- Try it: Write down the listing again exactly as it appears below, without its pictures.

━━━━━━━━━━━━━━━━━━━━━━━━━━━━━━

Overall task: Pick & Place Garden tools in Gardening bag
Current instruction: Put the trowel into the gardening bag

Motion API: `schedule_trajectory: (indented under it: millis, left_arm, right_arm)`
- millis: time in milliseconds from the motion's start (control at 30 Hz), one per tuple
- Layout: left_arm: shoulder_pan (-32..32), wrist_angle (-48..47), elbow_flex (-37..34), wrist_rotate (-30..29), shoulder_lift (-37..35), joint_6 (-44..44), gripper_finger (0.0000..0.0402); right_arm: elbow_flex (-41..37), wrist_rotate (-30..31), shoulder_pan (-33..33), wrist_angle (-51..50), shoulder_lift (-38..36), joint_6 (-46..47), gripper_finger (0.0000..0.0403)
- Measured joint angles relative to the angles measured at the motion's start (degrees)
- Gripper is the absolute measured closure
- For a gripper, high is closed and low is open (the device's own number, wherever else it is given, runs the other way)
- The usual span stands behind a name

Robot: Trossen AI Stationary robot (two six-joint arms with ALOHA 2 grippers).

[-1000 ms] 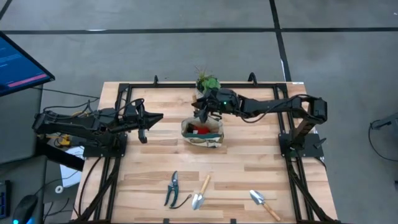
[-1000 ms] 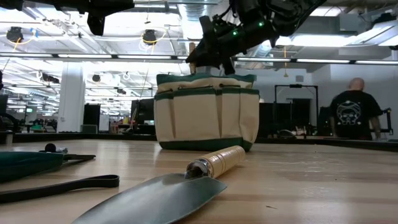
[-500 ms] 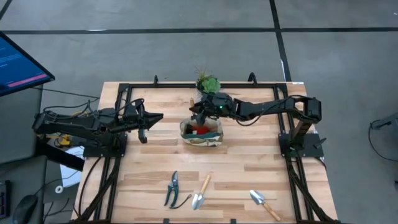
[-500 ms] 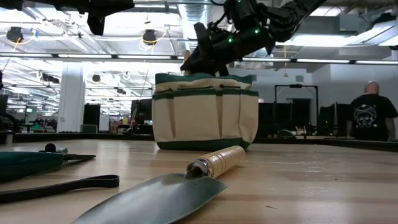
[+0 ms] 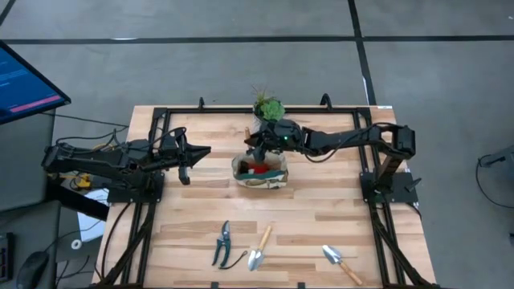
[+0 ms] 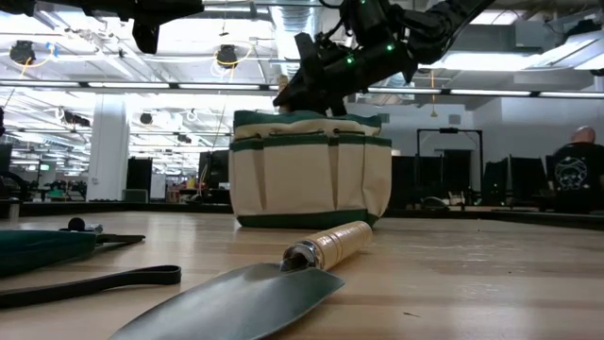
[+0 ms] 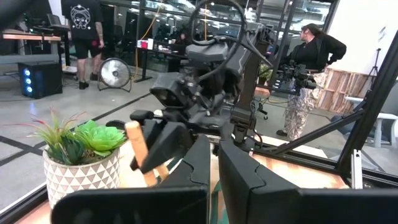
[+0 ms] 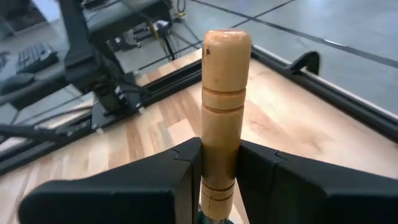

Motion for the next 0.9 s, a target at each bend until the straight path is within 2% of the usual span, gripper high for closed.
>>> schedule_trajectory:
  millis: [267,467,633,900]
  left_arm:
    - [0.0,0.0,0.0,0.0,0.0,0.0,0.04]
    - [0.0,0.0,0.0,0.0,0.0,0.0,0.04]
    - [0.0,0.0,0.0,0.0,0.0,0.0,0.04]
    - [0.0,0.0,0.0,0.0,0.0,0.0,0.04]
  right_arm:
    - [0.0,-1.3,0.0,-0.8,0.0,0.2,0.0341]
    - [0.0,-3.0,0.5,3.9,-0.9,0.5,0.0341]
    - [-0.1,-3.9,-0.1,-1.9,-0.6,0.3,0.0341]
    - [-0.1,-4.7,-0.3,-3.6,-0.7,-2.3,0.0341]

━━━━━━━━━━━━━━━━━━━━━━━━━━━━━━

- Result:
Overall task: Pick & Place Garden tools in Gardening bag
Current instruction: Put the trowel into the gardening bag

Motion API: `schedule_trajectory: (indented under it: millis, left_arm, right_arm)`
- millis: time in milliseconds from the motion's start (control at 30 Hz), one per tuple
- Layout: left_arm: shoulder_pan (-32..32), wrist_angle (-48..47), elbow_flex (-37..34), wrist_rotate (-30..29), shoulder_lift (-37..35), joint_6 (-44..44), gripper_finger (0.0000..0.0402); right_arm: elbow_flex (-41..37), wrist_rotate (-30..31), shoulder_pan (-33..33), wrist_angle (-51..50), shoulder_lift (-38..36), joint_6 (-46..47), gripper_finger (0.0000..0.0403)
- Measured joint angles relative to the angles measured at the motion's start (degrees)
- Gripper is the absolute measured closure
- For a gripper, high is closed and low is open (the device's own number, wherever else it is given, runs the other way)
- The usual span stands behind a name

Robot: Trossen AI Stationary robot (two six-joint arms with ALOHA 2 grippers).

[-1000 ms] 
[-1000 ms] 
[-500 ms] 
[-500 ms] 
[+0 ms] 
[+0 ms] 
[+0 ms] 
[+0 ms] 

Motion for the next 0.9 s, a target at each bend until the straight path is within 2% of the usual span, gripper high for closed.
>>> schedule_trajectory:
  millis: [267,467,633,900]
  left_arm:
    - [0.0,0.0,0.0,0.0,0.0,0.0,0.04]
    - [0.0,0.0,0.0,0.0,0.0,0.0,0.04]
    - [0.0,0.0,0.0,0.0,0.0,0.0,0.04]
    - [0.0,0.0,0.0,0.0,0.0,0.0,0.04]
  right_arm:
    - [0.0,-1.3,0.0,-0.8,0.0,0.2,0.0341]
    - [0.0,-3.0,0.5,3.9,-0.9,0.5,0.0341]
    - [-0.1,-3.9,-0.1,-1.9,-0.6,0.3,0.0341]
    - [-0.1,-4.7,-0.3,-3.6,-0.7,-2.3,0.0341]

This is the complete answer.